To eliminate the above mentioned hindrances, it was the reason to centralise the collection of selected data, and provide for their processing in the data warehouse (DWH). Our focus was mainly set on data integrity and their historisation (performance of analyses focusing on time development, and data series over time). We had evaluated the pilot project and started to build the data ware house in January 2015.

Content and technology

We have chosen a standard database solution based on the Microsoft SQL Server 2012 platform. Thanks to its components it provides for corresponding environment with required flexibility and possibility for upgrade. Due to the potential variability of external sources, we had to ensure the flexibility of import procedures (various data formats, physical location, technical possibilities of data administrators, etc.).
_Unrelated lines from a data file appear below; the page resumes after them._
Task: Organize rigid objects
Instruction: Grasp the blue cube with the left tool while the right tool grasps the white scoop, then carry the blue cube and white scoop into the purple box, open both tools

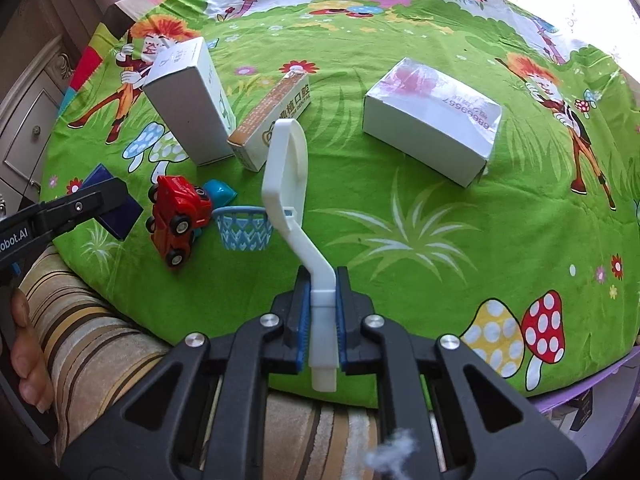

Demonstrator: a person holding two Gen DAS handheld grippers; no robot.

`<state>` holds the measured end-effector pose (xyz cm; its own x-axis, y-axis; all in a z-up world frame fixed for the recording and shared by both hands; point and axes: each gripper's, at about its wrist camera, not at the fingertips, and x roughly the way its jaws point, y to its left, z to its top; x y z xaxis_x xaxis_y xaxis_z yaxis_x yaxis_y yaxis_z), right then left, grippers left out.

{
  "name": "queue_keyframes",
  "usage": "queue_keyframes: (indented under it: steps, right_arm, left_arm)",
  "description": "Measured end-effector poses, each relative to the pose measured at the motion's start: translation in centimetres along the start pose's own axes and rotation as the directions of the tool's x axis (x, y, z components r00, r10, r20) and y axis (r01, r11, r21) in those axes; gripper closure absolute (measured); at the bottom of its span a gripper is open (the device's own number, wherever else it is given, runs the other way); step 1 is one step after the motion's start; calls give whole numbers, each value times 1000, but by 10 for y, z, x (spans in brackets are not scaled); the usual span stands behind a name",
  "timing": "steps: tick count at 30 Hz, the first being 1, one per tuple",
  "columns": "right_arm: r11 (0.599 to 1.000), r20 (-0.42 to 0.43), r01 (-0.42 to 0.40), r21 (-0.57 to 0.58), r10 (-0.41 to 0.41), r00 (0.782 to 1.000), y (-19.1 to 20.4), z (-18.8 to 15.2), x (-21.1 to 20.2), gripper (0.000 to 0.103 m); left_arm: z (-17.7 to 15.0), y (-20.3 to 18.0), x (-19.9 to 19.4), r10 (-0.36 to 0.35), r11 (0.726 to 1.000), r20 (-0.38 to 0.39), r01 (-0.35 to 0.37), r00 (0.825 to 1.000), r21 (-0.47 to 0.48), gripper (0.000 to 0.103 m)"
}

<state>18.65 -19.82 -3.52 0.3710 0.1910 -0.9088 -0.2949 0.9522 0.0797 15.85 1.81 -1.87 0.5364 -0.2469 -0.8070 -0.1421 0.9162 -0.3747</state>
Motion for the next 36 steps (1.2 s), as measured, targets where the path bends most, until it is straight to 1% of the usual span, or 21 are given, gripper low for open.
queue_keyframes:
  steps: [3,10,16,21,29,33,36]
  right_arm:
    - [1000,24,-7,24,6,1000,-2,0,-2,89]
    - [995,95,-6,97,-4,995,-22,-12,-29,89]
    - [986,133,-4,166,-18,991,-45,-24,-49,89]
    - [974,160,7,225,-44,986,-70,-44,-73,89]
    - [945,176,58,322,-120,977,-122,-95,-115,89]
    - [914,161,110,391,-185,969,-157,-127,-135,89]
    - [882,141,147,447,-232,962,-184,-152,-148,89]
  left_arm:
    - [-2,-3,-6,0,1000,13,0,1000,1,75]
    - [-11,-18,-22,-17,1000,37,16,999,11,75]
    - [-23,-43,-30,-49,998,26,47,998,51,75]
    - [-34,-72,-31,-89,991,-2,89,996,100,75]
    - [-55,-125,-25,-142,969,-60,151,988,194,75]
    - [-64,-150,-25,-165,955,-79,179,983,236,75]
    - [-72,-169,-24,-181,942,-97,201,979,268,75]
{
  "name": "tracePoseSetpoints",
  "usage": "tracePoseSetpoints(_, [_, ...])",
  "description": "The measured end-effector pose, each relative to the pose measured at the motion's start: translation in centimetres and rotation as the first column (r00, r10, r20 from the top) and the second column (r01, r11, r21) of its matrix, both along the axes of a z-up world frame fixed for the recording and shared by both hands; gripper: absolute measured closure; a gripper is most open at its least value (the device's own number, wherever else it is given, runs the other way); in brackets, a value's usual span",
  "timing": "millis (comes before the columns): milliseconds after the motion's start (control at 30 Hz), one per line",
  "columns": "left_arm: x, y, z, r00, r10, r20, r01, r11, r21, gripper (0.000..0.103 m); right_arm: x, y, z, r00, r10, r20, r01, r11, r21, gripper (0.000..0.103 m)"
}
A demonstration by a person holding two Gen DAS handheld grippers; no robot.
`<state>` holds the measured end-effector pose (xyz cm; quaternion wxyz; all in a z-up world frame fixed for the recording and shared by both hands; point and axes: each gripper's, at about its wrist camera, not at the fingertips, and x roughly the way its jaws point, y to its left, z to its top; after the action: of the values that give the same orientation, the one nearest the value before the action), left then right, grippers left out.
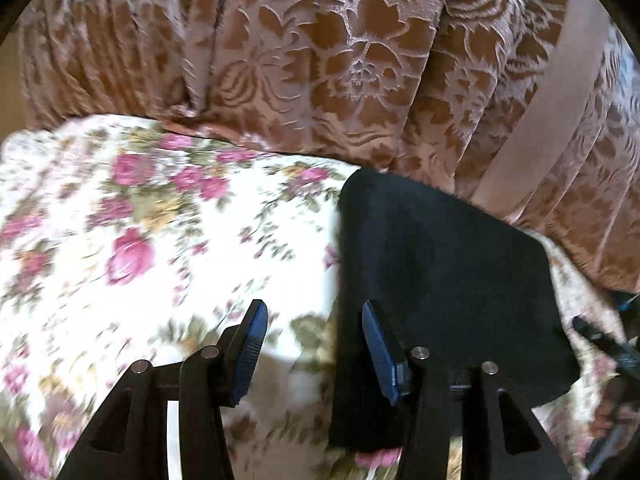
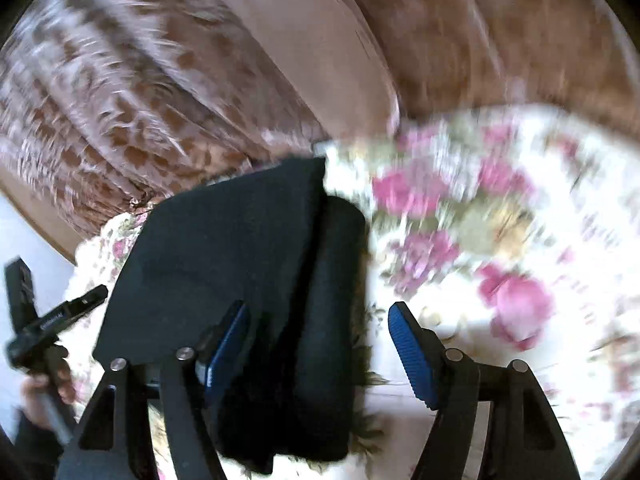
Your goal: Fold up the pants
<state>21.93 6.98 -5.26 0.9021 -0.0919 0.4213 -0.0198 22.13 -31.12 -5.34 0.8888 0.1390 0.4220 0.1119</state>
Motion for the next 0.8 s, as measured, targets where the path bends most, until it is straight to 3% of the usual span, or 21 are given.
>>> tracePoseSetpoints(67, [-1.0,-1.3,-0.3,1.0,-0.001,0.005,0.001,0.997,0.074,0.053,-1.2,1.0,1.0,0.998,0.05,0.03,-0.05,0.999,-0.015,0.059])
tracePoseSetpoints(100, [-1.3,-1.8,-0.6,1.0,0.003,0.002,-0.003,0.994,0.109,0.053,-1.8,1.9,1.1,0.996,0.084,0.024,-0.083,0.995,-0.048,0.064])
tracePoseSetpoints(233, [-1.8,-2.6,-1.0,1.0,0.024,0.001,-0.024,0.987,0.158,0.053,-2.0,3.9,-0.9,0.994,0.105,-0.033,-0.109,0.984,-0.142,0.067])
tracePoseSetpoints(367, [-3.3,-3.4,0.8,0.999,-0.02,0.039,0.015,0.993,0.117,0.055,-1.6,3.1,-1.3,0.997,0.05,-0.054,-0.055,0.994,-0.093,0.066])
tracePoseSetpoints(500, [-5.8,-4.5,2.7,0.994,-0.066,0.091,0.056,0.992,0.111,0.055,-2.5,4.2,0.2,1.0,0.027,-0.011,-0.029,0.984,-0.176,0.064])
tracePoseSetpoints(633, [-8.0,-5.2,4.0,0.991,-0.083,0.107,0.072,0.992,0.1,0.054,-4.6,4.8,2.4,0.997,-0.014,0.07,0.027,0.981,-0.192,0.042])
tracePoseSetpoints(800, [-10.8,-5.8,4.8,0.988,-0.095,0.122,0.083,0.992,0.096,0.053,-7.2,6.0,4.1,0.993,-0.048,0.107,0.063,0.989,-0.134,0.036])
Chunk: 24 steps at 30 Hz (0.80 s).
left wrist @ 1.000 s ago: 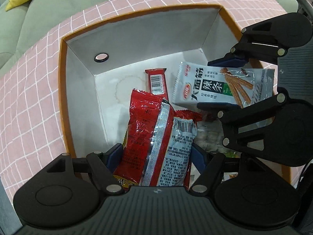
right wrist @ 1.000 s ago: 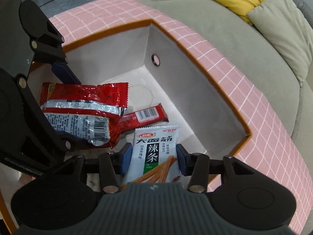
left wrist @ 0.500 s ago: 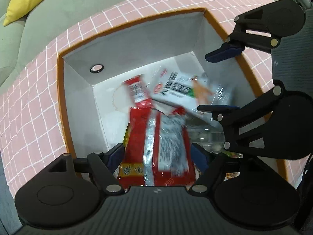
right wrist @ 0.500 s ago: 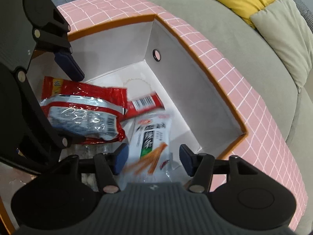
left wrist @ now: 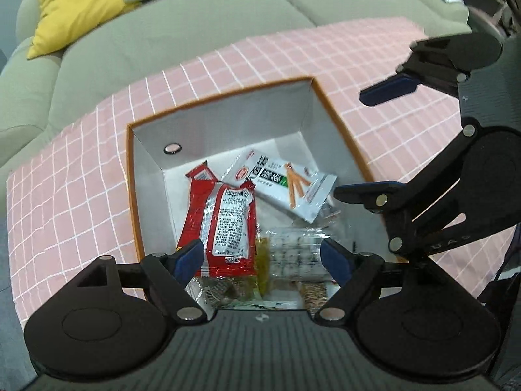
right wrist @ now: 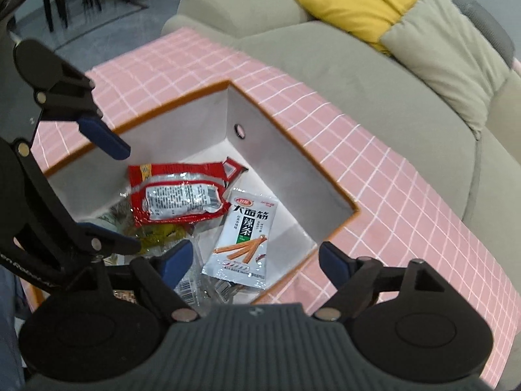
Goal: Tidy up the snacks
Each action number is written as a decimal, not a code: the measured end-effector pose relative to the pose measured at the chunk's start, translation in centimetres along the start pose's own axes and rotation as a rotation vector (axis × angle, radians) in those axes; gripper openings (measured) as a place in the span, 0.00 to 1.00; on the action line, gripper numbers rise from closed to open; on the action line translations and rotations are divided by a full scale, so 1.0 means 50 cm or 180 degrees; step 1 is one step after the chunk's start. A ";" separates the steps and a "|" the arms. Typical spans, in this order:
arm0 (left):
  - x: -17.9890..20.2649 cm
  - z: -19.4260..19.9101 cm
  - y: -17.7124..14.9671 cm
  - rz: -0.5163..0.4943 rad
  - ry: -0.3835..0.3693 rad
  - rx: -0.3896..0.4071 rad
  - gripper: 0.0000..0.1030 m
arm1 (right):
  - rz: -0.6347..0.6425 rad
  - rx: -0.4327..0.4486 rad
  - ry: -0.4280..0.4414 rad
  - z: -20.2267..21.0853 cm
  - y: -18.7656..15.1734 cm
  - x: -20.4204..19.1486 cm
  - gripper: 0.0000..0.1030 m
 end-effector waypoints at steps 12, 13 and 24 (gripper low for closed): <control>0.058 0.164 0.009 0.0203 0.0351 0.0879 0.92 | -0.0757 0.0612 -0.0256 0.187 -0.058 0.063 0.80; 0.072 0.184 0.008 0.0223 0.0397 0.1006 0.92 | -0.0821 0.0688 -0.0279 0.211 -0.064 0.068 0.80; 0.242 0.315 -0.039 0.0418 0.0390 0.1954 0.92 | -0.1675 0.1427 -0.0556 0.425 -0.178 0.069 0.83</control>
Point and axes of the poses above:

ETL processes are carried out within the SQL Server Integration Services (SSIS). At present, we upload the data in batches with monthly or quarterly periods. Most of the incoming files are in Excel (*.xlsx) or dBase (*.dbf) format. The intermediate stage between source files and tables in the DWH is secured by stage databases which, inter alia, help to correct and validate the data. The final product of the whole process is than a relational database containing data in the form of fact and dimensional tables. Nowadays, we have been storing data from three information systems of public administration.

An imaginary transition between the DWH and BI at the Supreme Audit Office provides OLAP technology and its multidimensional structure (cube). The structure is defined with the help of SQL Server Analysis Services (SSAS), and produces data readable even for ordinary users. Another advantage of this structure is the speed of data access. The speed is enabled by data storage in MOLAP which ensures the best performance for queries. This we use mainly for analyses and reporting.

As it was not possible to specify all tasks and requirements for data processing in advance, we had to arrange for substantially flexible and user-friendly tools. This role has been currently fulfilled by reliable MS Excel and a third tool from the Data Tools series - SQL Server Reporting Services (SSRS).

We carried out a partial upgrade of the system in the second half of 2016, and while the Database Engine and SSIS stayed in the 2012 versions, the BI part (SSAS and SSRS) are running separately on SQL Server 2016.

Future

For the next steps in development of our DWH we plan to use modern, but well-tried technology, for example, we will migrate the system into the SQL Server 2016 environment. An inseparable part of the DWH extension process is a gradual transition from the batch file import to fully automated import process within information systems of public administration.

The content should be consequently expanded by the use of new resources and the possibilities in the field of “Open Data”. This is currently beyond the DWH area, as it would concern directly prompted and connected LOD for immediate analyses of external data.

All SAO staff involved in the DWH agenda strives for the effectiveness of the whole process. It means that the DWH should now primarily integrate data from the most frequently used systems and stand as a reliable source of information in order to make the activities of the SAO more efficient.

„It is a capital mistake to theorise before one has data.“

Arthur Conan Doyle, Sherlock Holmes